» **TASK GOAL**: Filter the data for "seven" and copy matching lines.

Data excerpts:
........

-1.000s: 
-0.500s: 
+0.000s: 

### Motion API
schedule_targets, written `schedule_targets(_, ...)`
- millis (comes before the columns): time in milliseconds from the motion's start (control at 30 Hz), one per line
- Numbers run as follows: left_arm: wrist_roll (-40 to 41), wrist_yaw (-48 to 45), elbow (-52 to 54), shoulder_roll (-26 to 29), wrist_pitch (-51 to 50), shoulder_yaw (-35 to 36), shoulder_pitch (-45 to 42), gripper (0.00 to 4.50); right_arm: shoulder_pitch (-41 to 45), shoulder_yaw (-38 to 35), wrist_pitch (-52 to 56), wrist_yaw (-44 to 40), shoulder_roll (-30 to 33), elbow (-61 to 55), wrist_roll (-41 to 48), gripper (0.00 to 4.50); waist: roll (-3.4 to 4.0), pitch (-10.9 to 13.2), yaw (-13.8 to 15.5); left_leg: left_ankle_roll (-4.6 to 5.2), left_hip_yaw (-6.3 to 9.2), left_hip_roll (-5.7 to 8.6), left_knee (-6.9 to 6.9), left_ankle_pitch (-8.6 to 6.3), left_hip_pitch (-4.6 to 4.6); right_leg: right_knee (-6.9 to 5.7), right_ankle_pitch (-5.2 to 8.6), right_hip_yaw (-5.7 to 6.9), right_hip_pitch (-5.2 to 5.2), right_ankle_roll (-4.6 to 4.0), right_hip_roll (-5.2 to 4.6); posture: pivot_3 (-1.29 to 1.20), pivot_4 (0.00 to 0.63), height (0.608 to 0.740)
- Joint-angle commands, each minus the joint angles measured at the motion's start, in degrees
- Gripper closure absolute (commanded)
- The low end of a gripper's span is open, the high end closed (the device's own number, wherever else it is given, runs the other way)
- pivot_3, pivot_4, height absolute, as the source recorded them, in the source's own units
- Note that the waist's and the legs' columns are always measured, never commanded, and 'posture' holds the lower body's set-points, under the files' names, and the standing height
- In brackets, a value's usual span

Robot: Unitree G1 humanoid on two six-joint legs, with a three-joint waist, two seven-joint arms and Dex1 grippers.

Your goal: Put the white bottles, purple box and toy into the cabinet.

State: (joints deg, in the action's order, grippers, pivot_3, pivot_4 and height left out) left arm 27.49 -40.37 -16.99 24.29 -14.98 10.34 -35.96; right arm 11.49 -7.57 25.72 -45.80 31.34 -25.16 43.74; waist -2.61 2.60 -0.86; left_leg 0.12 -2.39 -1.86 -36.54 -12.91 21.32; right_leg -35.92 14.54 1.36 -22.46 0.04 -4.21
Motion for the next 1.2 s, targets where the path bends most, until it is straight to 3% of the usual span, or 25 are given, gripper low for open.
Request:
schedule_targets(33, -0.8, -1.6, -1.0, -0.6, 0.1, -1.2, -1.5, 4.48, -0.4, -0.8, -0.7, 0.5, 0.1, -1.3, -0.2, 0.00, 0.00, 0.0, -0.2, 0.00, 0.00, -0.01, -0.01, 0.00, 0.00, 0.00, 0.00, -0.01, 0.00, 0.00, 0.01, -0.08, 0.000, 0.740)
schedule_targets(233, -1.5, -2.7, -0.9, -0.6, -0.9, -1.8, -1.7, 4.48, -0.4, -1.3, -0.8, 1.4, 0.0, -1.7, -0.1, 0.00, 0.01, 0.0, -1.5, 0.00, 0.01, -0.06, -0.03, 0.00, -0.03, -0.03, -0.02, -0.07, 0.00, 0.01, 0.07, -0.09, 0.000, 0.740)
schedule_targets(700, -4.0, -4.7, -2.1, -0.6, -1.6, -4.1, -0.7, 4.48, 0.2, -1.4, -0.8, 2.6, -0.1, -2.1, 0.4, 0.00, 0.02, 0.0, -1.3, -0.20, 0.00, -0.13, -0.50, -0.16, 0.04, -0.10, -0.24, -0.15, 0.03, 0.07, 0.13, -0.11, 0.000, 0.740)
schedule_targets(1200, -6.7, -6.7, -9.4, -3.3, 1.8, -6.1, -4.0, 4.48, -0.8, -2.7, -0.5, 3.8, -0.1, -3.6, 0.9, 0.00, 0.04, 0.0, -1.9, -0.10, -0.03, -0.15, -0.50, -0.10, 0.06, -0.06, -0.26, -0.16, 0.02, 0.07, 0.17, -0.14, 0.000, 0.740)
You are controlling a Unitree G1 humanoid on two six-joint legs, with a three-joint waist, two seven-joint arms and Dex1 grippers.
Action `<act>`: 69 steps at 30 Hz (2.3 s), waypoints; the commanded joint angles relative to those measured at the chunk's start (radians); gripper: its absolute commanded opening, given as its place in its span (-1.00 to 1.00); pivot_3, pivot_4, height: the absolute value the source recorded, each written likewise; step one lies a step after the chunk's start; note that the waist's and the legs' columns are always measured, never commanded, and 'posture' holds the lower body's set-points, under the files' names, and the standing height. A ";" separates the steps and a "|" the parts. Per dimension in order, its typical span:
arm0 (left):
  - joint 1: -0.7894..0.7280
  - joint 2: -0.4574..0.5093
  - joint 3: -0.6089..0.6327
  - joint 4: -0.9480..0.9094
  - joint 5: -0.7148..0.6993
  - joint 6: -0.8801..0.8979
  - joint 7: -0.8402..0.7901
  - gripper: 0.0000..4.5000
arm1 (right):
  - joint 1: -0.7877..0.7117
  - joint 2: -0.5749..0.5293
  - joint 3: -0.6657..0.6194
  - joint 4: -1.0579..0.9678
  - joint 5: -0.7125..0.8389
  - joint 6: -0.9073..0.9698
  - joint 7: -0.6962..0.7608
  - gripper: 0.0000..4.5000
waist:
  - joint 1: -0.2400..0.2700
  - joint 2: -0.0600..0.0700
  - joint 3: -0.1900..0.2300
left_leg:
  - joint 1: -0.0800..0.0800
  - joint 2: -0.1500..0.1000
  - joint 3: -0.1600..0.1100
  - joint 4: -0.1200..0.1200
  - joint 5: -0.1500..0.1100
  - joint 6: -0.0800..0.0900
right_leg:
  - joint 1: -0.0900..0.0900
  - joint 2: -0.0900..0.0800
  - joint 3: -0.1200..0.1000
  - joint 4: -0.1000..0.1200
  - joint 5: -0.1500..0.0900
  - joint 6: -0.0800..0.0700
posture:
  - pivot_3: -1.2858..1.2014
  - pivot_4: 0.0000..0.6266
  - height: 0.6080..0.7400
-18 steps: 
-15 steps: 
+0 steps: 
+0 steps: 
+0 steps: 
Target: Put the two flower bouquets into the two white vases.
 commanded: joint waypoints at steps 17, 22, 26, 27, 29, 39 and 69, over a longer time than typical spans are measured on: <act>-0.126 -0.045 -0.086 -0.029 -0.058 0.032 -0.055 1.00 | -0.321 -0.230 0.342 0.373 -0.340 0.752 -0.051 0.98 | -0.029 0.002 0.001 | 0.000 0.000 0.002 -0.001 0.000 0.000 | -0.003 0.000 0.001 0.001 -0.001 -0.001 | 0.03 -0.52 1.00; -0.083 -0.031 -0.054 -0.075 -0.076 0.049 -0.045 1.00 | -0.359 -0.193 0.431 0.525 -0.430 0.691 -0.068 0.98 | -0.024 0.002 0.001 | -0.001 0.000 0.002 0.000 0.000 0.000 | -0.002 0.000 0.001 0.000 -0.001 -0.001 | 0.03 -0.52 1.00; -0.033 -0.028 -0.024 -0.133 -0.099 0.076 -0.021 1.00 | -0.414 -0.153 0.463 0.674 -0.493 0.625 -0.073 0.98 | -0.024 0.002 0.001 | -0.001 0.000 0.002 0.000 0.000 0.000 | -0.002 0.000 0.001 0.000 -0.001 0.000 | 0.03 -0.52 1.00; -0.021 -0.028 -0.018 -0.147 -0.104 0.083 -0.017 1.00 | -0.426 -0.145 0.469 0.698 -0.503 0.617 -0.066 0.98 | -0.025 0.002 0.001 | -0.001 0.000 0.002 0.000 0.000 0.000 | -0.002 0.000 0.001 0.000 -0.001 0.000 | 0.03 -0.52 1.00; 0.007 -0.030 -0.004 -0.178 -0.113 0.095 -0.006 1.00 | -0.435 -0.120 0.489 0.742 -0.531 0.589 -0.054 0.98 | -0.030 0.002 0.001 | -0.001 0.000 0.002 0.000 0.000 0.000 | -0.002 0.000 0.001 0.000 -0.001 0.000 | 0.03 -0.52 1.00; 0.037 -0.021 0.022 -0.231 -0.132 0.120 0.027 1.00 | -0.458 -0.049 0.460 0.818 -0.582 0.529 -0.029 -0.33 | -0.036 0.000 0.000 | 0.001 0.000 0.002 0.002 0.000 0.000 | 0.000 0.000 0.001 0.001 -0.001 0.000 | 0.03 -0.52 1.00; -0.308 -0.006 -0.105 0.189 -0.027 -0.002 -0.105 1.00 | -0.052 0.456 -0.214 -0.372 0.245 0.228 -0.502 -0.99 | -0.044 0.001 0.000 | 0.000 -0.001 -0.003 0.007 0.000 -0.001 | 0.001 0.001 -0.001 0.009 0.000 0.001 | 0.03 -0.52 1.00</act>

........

» **ANSWER TO THIS PROBLEM**:
Robot: Unitree G1 humanoid on two six-joint legs, with a three-joint waist, two seven-joint arms and Dex1 grippers.
You are controlling a Unitree G1 humanoid on two six-joint legs, with a three-joint waist, two seven-joint arms and Dex1 grippers.

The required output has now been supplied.